When I read your post, my mouth dropped to the floor and I let out an audible gasp!! Unbelievable. This obviously was something that had been festering for some time in order for her to unleash on you like that. You have a lot of courage to call her later to talk about it. I never could've done that. It would have thrown me for such a loop that the friendship (however convenient or superficial it may be) would be over. I admire you for that! And kudos for finding something to instill peace back into your home, if only for a few hours. That deserves a medal in, and of itself!

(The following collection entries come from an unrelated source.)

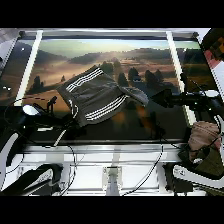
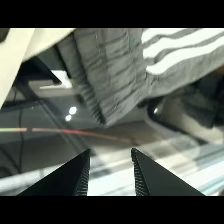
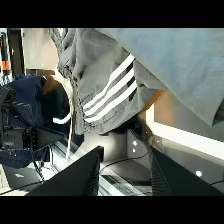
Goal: Fold the clothes and pants, and hang the long-sleeved shirts on hangers.
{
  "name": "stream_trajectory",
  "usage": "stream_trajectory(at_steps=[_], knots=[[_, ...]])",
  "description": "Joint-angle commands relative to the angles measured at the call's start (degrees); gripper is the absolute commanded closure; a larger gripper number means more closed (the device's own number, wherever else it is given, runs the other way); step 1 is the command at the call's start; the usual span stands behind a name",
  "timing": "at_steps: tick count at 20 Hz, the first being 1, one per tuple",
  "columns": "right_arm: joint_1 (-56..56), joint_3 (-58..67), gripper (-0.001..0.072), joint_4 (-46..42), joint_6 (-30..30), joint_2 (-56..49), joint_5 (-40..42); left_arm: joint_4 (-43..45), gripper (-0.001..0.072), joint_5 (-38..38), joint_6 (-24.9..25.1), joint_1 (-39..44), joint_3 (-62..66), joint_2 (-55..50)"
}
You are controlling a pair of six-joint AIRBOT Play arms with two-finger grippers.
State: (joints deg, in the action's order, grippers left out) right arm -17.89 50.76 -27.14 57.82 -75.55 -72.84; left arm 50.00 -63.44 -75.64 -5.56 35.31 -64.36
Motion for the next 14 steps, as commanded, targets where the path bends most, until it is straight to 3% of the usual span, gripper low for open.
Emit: stream_trajectory(at_steps=[1,10,14], knots=[[-0.02,-0.04,0.0365,0.20,0.02,0.02,-0.04,-1.64,0.0417,3.67,-0.20,1.44,-0.02,-1.36],[-0.02,-0.04,0.0365,0.37,0.15,0.02,-0.17,-2.12,0.0438,10.51,-0.20,5.20,0.00,-6.38],[-0.02,-0.04,0.0366,0.35,0.13,0.02,-0.15,-8.22,0.0446,14.43,0.04,5.22,0.00,-6.49]])
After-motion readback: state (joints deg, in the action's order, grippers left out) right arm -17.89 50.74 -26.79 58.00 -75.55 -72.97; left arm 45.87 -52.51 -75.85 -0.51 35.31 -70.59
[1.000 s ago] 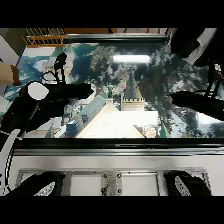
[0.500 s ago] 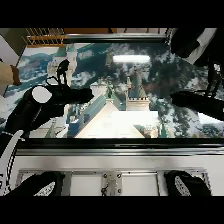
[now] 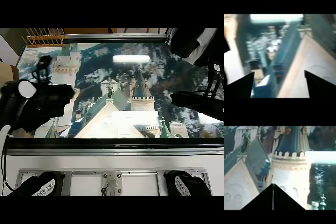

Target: Fold the clothes and pants, and hang the long-sleeved shirts on hangers.

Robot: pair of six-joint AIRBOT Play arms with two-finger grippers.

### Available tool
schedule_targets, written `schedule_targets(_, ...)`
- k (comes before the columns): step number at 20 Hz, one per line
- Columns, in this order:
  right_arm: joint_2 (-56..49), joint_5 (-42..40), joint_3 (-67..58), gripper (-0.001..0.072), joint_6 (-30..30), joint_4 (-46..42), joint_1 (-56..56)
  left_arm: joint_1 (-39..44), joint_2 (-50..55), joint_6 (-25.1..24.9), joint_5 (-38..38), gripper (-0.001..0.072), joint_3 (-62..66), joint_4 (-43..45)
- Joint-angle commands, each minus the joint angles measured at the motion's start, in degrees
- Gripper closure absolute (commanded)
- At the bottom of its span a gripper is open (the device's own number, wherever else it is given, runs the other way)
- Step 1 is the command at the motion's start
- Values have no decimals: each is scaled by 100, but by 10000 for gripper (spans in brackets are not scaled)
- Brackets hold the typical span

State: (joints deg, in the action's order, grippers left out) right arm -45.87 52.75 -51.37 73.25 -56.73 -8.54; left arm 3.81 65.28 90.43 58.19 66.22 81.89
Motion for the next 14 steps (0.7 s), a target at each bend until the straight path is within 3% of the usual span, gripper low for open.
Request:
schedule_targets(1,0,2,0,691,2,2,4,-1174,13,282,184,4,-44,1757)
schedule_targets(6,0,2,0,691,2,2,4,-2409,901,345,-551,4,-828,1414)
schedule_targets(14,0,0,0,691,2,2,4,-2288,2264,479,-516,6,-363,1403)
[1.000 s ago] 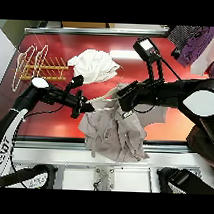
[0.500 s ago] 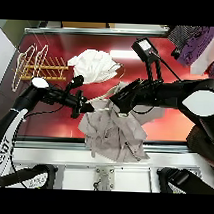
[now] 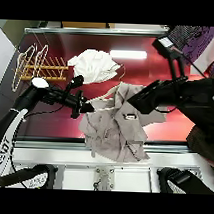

This post pulls at my heart strings because it resonates so well with me. It is tough being blindsided like that. I am sure she just thought she was being nice by not mentioning you being "late" to pick him up, but wow, what a low blow. I am sorry you had to go through this and I am impressed with how you handled it. I think you are pretty amazing Karen and a fantastic mother.
Thanks for saying what we all feel sometimes! It's frustrating that choosing to have more than one or two children today can make us pariahs--kids are so fun (if also difficult, obnoxious, and sometimes incredible poorly behaved) and so worth the work we put into them. I often feel the eyes of judgement saying "well, if you decided to have four, it must have been because you were capable of combing four heads of hair everyday, right? right???" And actually, no. Kids really only need nice hair on Sundays, don't they?
Okay, I'm getting kind of rambly here, but just wanted to tell you that the work you do is good! And your kids learn from not having everything taken care of by someone else all the time. Go you!
The more I get to know you the more I admire and respect you, even if, or perhaps especially because some times you are not 10 minutes early for everything!
One thing I have learned in this life is that we never know everyone's story, and we should cut people a little more slack sometimes. You Deserved some slack for forgetting practice that day. and maybe your neighbor deserves some for being a total hag. (maybe...or she might just be a hag) but good for you for not blasting her!
Lisa
I don't know where I've been all this time - how did I miss this post?
Anyway, I just have to say THANK YOU for expressing so well what so many of us feel. Or at how I often feel. Even though the little particulars are slightly different, the underlying feelings/struggles that I have seem to be the same.
I love reading your blog because of your honesty and openness. Thank you for sharing - I'm glad to know that I'm not the only one who periodically forgets things, struggles with crazy kids, bases self-esteem on my capabilities (or lack thereof in my case), etc.
For what it's worth, I think you're doing a great job with your kids. You really are awesome!